For quite some time I have been looking for the database equivalent of Matt Pietrek's articles. For those of us whose day job is not database research, the following could be a map of how to understand databases better.
Just to be clear, I cannot write page long queries in SQL, nor have I worked on projects where I had to squeeze the last drop of performance from a database. So please keep in mind that the "mental map" below is for a database dilettante.
Mental Map
What is the data model offered by the database? -> Relational, Document Oriented, Key-Value, Graph etc.
How does one interact with the data model? -> SQL abstraction, database-specific querying etc.
What are the durability guarantees for data?
A consistent view of data or eventually consistent?
What is the on-disk layout? -> BTree, LSM? Row-based data layout or columnar?
In a clustered setup can applications write/read from any data node? Or should writes always go to a master?
Is the database optimized for analytic queries or run-of-the-mill CRUD use cases?
Resources
I know life is too short to focus on esoteric database knowledge, there is always a pile of shows to catch up on on Netflix, distant lands to be visited and conquered as Instagram photos etc. However, If you are willing to spare one hour, definitely watch the History of Databases talk. I wish I had a cool professor like Andy Pavlo.

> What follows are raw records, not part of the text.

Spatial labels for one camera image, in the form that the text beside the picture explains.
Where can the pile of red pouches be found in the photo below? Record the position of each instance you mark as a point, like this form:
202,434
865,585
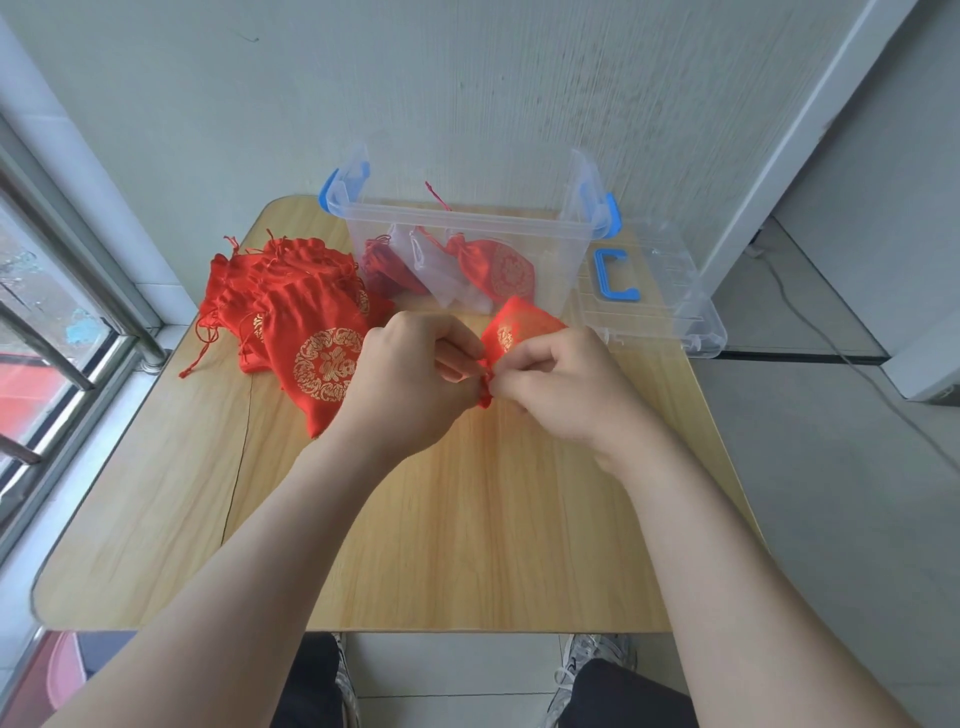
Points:
307,315

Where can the person's black right trouser leg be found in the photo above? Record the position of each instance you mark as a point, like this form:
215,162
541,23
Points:
630,697

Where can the person's left shoe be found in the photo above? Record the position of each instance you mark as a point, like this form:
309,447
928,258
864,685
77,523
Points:
345,682

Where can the person's black trouser leg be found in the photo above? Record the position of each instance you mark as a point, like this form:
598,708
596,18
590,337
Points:
307,690
630,697

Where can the person's shoe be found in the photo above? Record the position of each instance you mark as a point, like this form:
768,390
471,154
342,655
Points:
345,682
585,664

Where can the white door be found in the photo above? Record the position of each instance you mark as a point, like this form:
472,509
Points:
885,187

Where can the person's right thumb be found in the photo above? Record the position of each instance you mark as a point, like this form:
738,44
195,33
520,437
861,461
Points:
521,384

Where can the clear plastic storage box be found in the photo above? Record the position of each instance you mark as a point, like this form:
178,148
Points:
465,225

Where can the person's left forearm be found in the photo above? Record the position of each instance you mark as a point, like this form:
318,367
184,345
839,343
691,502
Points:
255,592

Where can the dark red pouch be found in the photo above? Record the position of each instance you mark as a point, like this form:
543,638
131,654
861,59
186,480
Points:
386,266

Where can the person's left hand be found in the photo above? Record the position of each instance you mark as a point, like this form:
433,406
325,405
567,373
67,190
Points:
397,390

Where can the person's left thumb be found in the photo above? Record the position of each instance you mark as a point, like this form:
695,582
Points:
457,370

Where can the person's right forearm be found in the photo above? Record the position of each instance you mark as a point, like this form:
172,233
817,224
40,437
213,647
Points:
735,600

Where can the pink plastic stool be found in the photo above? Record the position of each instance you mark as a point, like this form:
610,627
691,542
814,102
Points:
64,671

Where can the clear plastic bags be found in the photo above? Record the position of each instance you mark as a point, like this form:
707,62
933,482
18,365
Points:
442,274

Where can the person's right shoe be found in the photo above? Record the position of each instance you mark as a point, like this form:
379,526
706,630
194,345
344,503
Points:
585,664

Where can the filled red patterned pouch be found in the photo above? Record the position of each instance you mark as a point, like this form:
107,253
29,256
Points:
499,270

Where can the person's right hand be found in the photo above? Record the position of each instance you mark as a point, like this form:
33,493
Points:
577,397

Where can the person's black left trouser leg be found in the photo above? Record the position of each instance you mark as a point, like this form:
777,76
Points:
307,690

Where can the metal window railing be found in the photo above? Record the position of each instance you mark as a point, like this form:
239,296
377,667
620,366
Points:
67,300

If you are inspired after watching the above go through his Carnegie Mellon database lectures. They are pure gold. The bonus is guest lectures covering modern databases such as RedShift, and DuckDB from the original designers.
I have watched only a few lectures from Bruce Momjian. They are very comprehensive given his involvement in the PostgreSQL community. The advantage of studying an open-source database such as PostgreSQL is that one can always go straight to the source and understand what he is talking about. For example, this picture from Bruce's talk can be mapped to the source code without much difficulty.
Not every database is a Relational database and often understanding something completely different also helps. For instance, Prometheus a non-relational database used for monitoring has to solve similar problems as TimeScaleDB (which is built on top of PostgreSQL) because both of them are designed for storing time series data. The problem of not losing data "in memory" when the database crashes is equally applicable to Redis and Kafka.
Red Book - A collection of papers that describe the ideas & trends in database systems.
A fantastic book that brings all the key ideas in distributed systems together - Designing Data-Intensive Applications.
Very well-written article covering the "on disk" format of SQLite.
I will keep updating the above section as I come across helpful material.